▶ [Extracted records]
--- START ---

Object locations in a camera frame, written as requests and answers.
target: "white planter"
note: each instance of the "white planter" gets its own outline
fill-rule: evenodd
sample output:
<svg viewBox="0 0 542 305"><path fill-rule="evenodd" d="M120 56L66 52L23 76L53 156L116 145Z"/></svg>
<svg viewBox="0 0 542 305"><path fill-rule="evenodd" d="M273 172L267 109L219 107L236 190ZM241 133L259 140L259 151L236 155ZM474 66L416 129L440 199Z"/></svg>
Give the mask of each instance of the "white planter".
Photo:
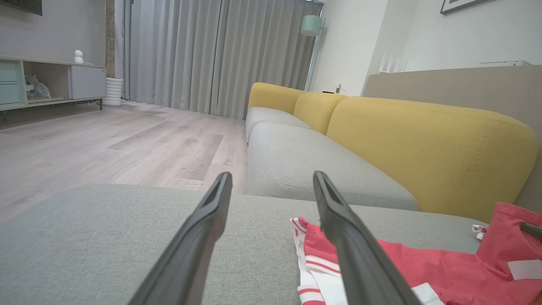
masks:
<svg viewBox="0 0 542 305"><path fill-rule="evenodd" d="M109 78L106 77L105 88L107 97L102 101L104 106L121 106L122 101L120 99L122 95L122 84L124 79L122 78Z"/></svg>

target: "red and white clothing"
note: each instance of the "red and white clothing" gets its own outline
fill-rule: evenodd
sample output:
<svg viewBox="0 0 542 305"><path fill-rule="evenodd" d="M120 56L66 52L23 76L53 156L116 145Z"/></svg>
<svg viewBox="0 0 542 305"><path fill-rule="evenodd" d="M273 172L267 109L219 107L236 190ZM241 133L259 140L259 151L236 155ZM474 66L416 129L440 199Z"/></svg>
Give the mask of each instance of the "red and white clothing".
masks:
<svg viewBox="0 0 542 305"><path fill-rule="evenodd" d="M347 304L333 244L319 226L303 218L293 218L291 223L302 304ZM542 279L514 280L508 262L542 259L542 243L523 233L521 223L542 227L542 215L498 202L474 255L378 242L423 304L527 305L542 292Z"/></svg>

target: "cabinet drawer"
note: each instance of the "cabinet drawer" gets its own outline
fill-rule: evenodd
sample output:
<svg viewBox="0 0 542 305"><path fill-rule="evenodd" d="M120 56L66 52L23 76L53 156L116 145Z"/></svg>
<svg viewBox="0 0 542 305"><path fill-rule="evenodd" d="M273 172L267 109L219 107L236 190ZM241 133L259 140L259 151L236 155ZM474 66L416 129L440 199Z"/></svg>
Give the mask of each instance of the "cabinet drawer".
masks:
<svg viewBox="0 0 542 305"><path fill-rule="evenodd" d="M17 70L13 61L0 61L0 81L17 81Z"/></svg>
<svg viewBox="0 0 542 305"><path fill-rule="evenodd" d="M0 84L0 105L19 103L18 84Z"/></svg>

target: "white wall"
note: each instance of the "white wall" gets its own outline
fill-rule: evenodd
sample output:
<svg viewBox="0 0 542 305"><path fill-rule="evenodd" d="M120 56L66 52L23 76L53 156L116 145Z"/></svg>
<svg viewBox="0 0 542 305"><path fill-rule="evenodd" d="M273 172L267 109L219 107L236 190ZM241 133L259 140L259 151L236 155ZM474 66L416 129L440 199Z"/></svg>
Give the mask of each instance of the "white wall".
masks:
<svg viewBox="0 0 542 305"><path fill-rule="evenodd" d="M376 45L387 0L333 0L322 11L327 30L322 36L311 91L360 95Z"/></svg>
<svg viewBox="0 0 542 305"><path fill-rule="evenodd" d="M406 70L526 60L542 65L542 1L493 0L443 16L442 0L420 0L403 56Z"/></svg>
<svg viewBox="0 0 542 305"><path fill-rule="evenodd" d="M378 74L384 53L402 56L418 3L419 0L388 0L368 75Z"/></svg>
<svg viewBox="0 0 542 305"><path fill-rule="evenodd" d="M0 54L105 64L105 1L42 0L43 16L0 5Z"/></svg>

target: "gray sofa seat cushion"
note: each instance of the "gray sofa seat cushion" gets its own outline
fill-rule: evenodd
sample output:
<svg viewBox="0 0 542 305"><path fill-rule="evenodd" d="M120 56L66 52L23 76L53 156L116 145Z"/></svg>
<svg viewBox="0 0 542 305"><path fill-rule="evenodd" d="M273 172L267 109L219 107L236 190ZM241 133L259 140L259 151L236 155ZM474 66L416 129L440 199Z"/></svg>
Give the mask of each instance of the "gray sofa seat cushion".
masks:
<svg viewBox="0 0 542 305"><path fill-rule="evenodd" d="M307 123L294 117L288 112L265 107L252 107L248 110L247 119L245 121L247 143L250 141L250 133L252 132L252 129L262 122L274 122L311 129Z"/></svg>
<svg viewBox="0 0 542 305"><path fill-rule="evenodd" d="M315 200L315 170L324 171L349 204L418 210L397 181L319 132L276 123L252 130L249 195Z"/></svg>
<svg viewBox="0 0 542 305"><path fill-rule="evenodd" d="M56 195L0 223L0 300L126 304L201 192L95 185ZM352 206L389 242L475 253L476 220ZM300 304L291 217L318 224L315 202L233 195L215 245L203 304Z"/></svg>

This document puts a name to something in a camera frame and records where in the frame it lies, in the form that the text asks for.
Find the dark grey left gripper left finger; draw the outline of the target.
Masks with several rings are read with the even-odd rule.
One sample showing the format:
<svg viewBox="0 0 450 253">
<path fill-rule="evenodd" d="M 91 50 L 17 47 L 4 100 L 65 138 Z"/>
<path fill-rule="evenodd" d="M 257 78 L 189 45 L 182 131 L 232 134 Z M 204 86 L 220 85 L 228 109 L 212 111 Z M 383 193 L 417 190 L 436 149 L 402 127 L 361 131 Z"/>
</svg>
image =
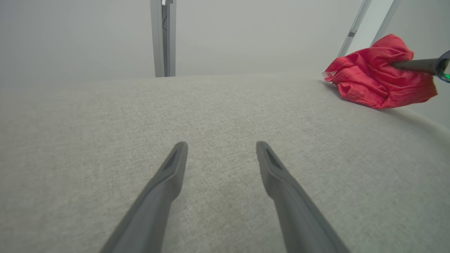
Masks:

--- END ---

▶ [What the exercise asks] Repeat the records above word for word, keeping no pictures in the copy.

▶ [The completed task]
Object locations in a camera frame, written as requests and answers.
target: "white planter"
note: each instance of the "white planter" gets its own outline
fill-rule: evenodd
sample output:
<svg viewBox="0 0 542 305"><path fill-rule="evenodd" d="M120 56L66 52L23 76L53 156L116 145Z"/></svg>
<svg viewBox="0 0 542 305"><path fill-rule="evenodd" d="M273 172L267 109L219 107L236 190ZM241 133L259 140L259 151L236 155ZM474 66L416 129L440 199Z"/></svg>
Give the mask of each instance of the "white planter".
Photo:
masks:
<svg viewBox="0 0 542 305"><path fill-rule="evenodd" d="M109 78L106 77L105 88L107 97L102 101L104 106L121 106L122 101L120 99L122 95L122 84L124 79L122 78Z"/></svg>

target: "red and white clothing"
note: each instance of the "red and white clothing" gets its own outline
fill-rule: evenodd
sample output:
<svg viewBox="0 0 542 305"><path fill-rule="evenodd" d="M120 56L66 52L23 76L53 156L116 145Z"/></svg>
<svg viewBox="0 0 542 305"><path fill-rule="evenodd" d="M273 172L267 109L219 107L236 190ZM241 133L259 140L259 151L236 155ZM474 66L416 129L440 199Z"/></svg>
Give the mask of each instance of the "red and white clothing".
masks:
<svg viewBox="0 0 542 305"><path fill-rule="evenodd" d="M347 304L333 244L319 226L303 218L293 218L291 223L302 304ZM542 279L514 280L508 262L542 259L542 243L523 233L521 223L542 227L542 215L498 202L474 255L378 242L423 304L527 305L542 292Z"/></svg>

target: "cabinet drawer"
note: each instance of the "cabinet drawer" gets its own outline
fill-rule: evenodd
sample output:
<svg viewBox="0 0 542 305"><path fill-rule="evenodd" d="M120 56L66 52L23 76L53 156L116 145Z"/></svg>
<svg viewBox="0 0 542 305"><path fill-rule="evenodd" d="M273 172L267 109L219 107L236 190ZM241 133L259 140L259 151L236 155ZM474 66L416 129L440 199Z"/></svg>
Give the mask of each instance of the "cabinet drawer".
masks:
<svg viewBox="0 0 542 305"><path fill-rule="evenodd" d="M17 70L13 61L0 61L0 81L17 81Z"/></svg>
<svg viewBox="0 0 542 305"><path fill-rule="evenodd" d="M0 84L0 105L19 103L18 84Z"/></svg>

target: "white wall"
note: each instance of the "white wall" gets its own outline
fill-rule: evenodd
sample output:
<svg viewBox="0 0 542 305"><path fill-rule="evenodd" d="M120 56L66 52L23 76L53 156L116 145Z"/></svg>
<svg viewBox="0 0 542 305"><path fill-rule="evenodd" d="M273 172L267 109L219 107L236 190ZM241 133L259 140L259 151L236 155ZM474 66L416 129L440 199Z"/></svg>
Give the mask of each instance of the "white wall".
masks:
<svg viewBox="0 0 542 305"><path fill-rule="evenodd" d="M376 45L387 0L333 0L322 11L327 30L322 36L311 91L360 95Z"/></svg>
<svg viewBox="0 0 542 305"><path fill-rule="evenodd" d="M406 70L526 60L542 65L542 1L493 0L443 16L442 0L420 0L403 56Z"/></svg>
<svg viewBox="0 0 542 305"><path fill-rule="evenodd" d="M378 74L384 53L402 56L418 3L419 0L388 0L368 75Z"/></svg>
<svg viewBox="0 0 542 305"><path fill-rule="evenodd" d="M0 54L105 64L105 1L42 0L43 16L0 5Z"/></svg>

target: "gray sofa seat cushion"
note: each instance of the "gray sofa seat cushion" gets its own outline
fill-rule: evenodd
sample output:
<svg viewBox="0 0 542 305"><path fill-rule="evenodd" d="M120 56L66 52L23 76L53 156L116 145Z"/></svg>
<svg viewBox="0 0 542 305"><path fill-rule="evenodd" d="M273 172L267 109L219 107L236 190ZM241 133L259 140L259 151L236 155ZM474 66L416 129L440 199Z"/></svg>
Give the mask of each instance of the "gray sofa seat cushion".
masks:
<svg viewBox="0 0 542 305"><path fill-rule="evenodd" d="M307 123L294 117L288 112L265 107L252 107L248 110L247 119L245 121L247 143L250 141L250 133L252 132L252 129L262 122L274 122L311 129Z"/></svg>
<svg viewBox="0 0 542 305"><path fill-rule="evenodd" d="M315 200L315 170L324 171L349 204L418 210L397 181L319 132L276 123L252 130L249 195Z"/></svg>
<svg viewBox="0 0 542 305"><path fill-rule="evenodd" d="M56 195L0 223L0 300L126 304L201 192L95 185ZM352 206L389 242L475 253L476 220ZM300 304L291 217L318 224L315 202L233 195L215 245L203 304Z"/></svg>

This document puts a name to something in a camera frame and records where in the frame it lies, in the form that the text asks for.
Find the dark grey left gripper left finger; draw the outline of the target.
Masks with several rings are read with the even-odd rule.
One sample showing the format:
<svg viewBox="0 0 450 253">
<path fill-rule="evenodd" d="M 91 50 L 17 47 L 4 100 L 65 138 Z"/>
<path fill-rule="evenodd" d="M 257 78 L 189 45 L 182 131 L 232 134 Z M 204 86 L 220 85 L 228 109 L 212 111 Z M 383 193 L 417 190 L 436 149 L 402 127 L 361 131 Z"/>
</svg>
image =
Masks:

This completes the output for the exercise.